Copy every line below exactly.

-------------------------

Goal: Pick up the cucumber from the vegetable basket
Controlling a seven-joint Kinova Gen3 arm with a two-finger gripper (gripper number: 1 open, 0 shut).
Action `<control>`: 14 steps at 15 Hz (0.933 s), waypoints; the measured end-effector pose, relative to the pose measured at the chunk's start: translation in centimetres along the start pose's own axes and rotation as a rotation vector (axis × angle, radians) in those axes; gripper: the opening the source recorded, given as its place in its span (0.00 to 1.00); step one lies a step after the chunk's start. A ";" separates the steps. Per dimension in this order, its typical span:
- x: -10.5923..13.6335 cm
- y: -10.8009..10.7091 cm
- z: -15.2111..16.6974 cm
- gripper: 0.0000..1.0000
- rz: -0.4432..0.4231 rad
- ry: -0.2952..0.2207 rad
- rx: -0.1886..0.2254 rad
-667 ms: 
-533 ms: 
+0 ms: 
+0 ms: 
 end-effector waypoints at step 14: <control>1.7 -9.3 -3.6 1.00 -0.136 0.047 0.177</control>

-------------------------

* _TASK SOLUTION_
Goal: Pick up the cucumber from the vegetable basket
Controlling a seven-joint Kinova Gen3 arm with a two-finger gripper (gripper number: 1 open, 0 shut).
Action `<control>`: 14 steps at 15 Hz (0.933 s), waypoints; the measured end-effector pose, relative to the pose measured at the chunk's start: translation in centimetres along the start pose's own axes and rotation as a rotation vector (axis × angle, radians) in those axes; gripper: the opening the source recorded, given as its place in its span (0.00 to 1.00); step one lies a step after the chunk's start. A ";" separates the steps. Per dimension in this order, its typical span:
- x: -10.5923..13.6335 cm
- y: -10.8009..10.7091 cm
- z: -15.2111..16.6974 cm
- gripper: 0.0000..1.0000
- rz: -0.4432..0.4231 rad
- ry: -0.2952..0.2207 rad
- rx: -0.1886..0.2254 rad
-667 ms: 
-533 ms: 
+0 ms: 
+0 ms: 
 end-effector waypoints at step 14: <control>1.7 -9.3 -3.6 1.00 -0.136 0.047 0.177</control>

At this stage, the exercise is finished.